Exercise description: Please copy each line of the records below that holds the word "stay".

________________________

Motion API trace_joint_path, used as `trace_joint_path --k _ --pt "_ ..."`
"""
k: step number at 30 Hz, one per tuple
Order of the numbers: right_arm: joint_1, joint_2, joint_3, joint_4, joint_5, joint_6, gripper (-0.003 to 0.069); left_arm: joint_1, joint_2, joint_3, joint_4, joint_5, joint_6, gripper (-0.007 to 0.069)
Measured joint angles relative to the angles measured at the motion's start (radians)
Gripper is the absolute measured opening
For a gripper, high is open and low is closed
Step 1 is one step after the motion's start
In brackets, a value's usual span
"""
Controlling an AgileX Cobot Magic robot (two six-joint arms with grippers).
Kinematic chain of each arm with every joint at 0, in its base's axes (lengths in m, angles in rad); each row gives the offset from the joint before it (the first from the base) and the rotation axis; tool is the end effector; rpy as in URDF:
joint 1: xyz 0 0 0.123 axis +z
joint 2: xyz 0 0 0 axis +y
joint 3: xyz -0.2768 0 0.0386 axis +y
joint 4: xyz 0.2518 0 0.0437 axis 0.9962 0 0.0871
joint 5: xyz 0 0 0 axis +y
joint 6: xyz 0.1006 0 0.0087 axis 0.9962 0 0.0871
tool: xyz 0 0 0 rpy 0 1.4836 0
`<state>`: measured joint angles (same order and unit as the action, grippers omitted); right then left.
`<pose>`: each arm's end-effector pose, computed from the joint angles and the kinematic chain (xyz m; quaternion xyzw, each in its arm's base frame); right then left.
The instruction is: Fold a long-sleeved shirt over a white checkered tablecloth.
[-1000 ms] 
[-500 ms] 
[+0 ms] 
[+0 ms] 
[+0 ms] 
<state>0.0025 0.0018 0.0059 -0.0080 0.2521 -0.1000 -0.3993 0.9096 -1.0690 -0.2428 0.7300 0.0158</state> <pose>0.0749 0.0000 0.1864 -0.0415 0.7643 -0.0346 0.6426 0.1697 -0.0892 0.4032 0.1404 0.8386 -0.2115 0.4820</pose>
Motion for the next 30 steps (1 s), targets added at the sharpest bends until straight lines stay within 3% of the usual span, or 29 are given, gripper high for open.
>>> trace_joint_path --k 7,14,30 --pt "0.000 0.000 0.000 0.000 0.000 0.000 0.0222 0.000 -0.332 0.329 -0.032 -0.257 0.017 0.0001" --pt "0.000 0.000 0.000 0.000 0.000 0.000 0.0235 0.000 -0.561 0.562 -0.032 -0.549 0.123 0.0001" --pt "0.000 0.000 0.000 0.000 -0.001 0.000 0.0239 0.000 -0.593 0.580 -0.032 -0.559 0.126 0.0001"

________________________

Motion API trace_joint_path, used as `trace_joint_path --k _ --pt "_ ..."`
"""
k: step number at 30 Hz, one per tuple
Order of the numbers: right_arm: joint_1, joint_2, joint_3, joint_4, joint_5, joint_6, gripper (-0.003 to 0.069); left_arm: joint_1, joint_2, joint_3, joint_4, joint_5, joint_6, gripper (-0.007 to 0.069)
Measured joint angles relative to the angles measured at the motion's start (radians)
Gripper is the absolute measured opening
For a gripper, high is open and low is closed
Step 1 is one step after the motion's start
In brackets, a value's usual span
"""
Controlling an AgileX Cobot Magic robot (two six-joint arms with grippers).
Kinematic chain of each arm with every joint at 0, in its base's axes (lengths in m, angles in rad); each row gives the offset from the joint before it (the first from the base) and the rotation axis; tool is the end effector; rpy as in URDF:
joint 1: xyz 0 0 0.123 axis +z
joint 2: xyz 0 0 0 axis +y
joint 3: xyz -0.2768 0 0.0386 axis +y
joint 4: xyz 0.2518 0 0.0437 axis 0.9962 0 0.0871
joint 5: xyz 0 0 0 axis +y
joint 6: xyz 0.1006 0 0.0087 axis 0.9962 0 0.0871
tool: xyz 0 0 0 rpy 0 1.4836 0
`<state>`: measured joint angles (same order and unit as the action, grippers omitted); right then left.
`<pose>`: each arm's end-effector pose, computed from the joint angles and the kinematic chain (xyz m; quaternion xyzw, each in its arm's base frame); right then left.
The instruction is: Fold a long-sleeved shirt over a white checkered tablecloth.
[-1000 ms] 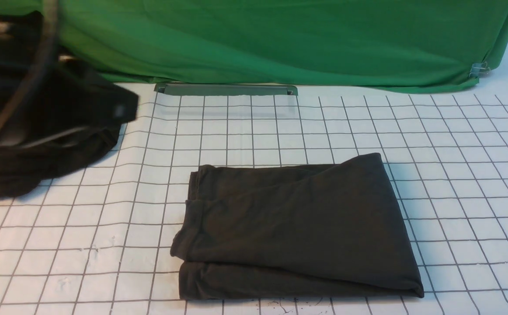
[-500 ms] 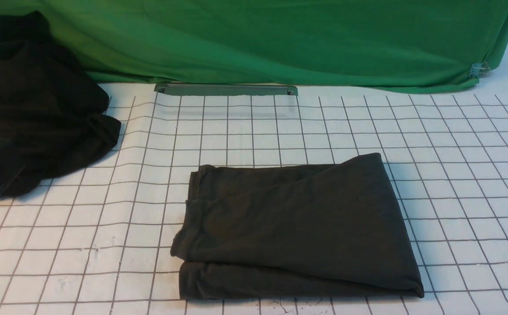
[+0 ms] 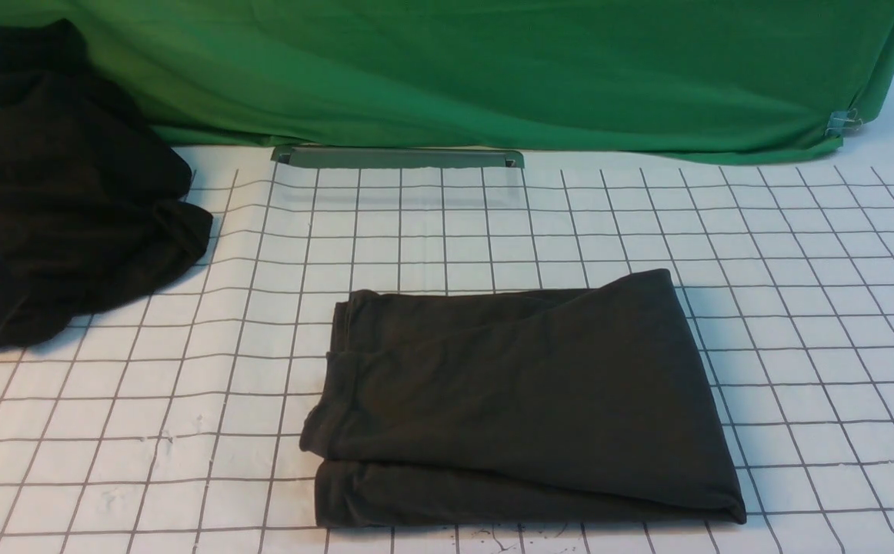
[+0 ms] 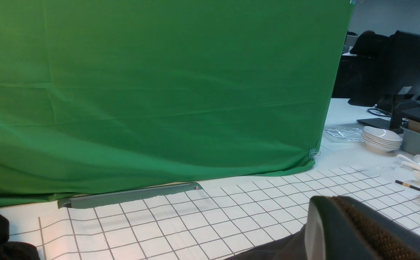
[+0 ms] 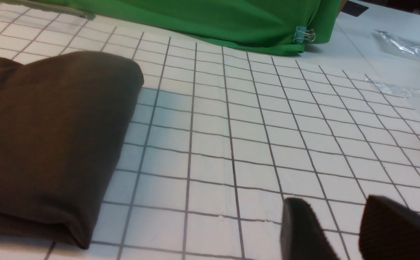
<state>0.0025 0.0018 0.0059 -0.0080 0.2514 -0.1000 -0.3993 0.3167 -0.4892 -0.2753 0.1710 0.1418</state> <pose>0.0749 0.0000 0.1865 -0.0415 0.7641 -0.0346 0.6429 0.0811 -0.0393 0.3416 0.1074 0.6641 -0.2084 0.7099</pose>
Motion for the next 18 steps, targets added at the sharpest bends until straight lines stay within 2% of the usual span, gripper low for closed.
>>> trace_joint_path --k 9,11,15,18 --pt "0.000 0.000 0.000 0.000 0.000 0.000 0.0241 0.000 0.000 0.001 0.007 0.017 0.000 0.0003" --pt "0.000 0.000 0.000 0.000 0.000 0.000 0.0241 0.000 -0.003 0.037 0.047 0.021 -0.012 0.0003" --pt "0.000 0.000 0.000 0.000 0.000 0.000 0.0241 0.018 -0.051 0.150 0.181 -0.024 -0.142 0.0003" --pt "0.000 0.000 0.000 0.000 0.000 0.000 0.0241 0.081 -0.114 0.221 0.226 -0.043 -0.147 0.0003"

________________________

Completed task:
Motion for the next 30 steps (1 s), targets added at the sharpest bends until straight lines stay within 3% of the usual span, or 29 are given, gripper high for open.
Motion for the next 18 steps, targets added at the sharpest bends until straight lines stay within 2% of the usual span, gripper low for closed.

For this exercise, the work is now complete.